The hood of the clitoris was not a hood to take off, only to push back In fact the whole thing was a series of folds and layers, a magical Pass the Parcel in which the gift was not inside the wrappings, but was the wrappings. If you touched the glans directly it would be too sharp, like a blow. It was touching it indirectly, through and with the hood, that felt so astonishing. Like an endearment in a mundane sentence, or a cherry on a rockbun, the combination was all. It was not the bald revelation that thrilled me, but the moment of revealing; not the veil or the bare body, but the movement of unveiling.
I rolled over until my forehead was pressed into a cool part of the pillow.
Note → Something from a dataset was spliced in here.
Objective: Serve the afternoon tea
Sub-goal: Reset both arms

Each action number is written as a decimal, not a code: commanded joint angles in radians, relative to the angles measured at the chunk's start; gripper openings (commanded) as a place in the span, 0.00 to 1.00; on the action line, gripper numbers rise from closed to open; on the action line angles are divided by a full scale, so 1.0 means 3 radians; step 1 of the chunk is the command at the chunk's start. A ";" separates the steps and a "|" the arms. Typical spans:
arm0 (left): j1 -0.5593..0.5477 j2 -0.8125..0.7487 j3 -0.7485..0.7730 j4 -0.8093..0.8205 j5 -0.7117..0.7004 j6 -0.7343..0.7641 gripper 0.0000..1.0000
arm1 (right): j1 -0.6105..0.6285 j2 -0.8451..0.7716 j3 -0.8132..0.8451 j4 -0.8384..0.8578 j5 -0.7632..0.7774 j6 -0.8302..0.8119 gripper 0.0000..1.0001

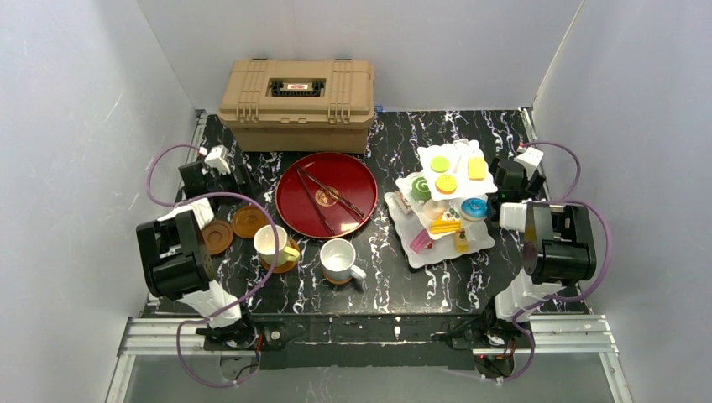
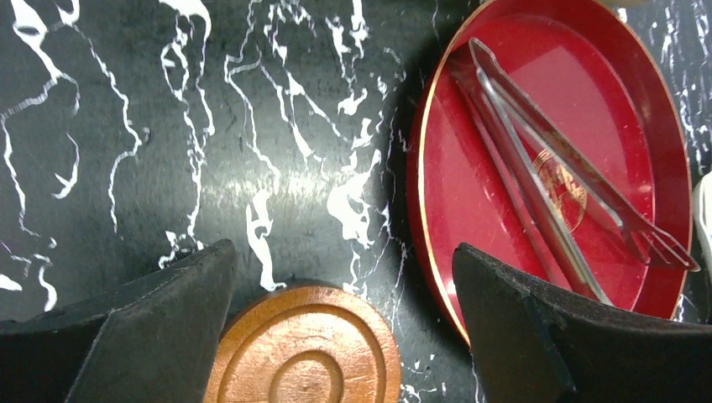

The quilt was heavy on my back.
Even if I had had any basis for comparison, I think Cara’s clitoris would have seemed to me to be the most beautiful thing. I remembered one time when not licking her turned me on even more than licking her could. Perverse and Catholic, no doubt, but just calling up the memory of it softened and hardened me.
I slide on to my back. She reaches over in exhaustion for a throatful of water; the glass lurches in her hand, sloshing water over the bedside table. I wait till she has put it down in the puddle, then pull her to sit over my face, without asking. There are berry-black tide marks on the tops of her thighs, and a clear droplet suspended in her rusty fuzz. She arches her back, holds herself away from my face. ‘Gimme,’ I say gently. ‘I’m thirsty for it.’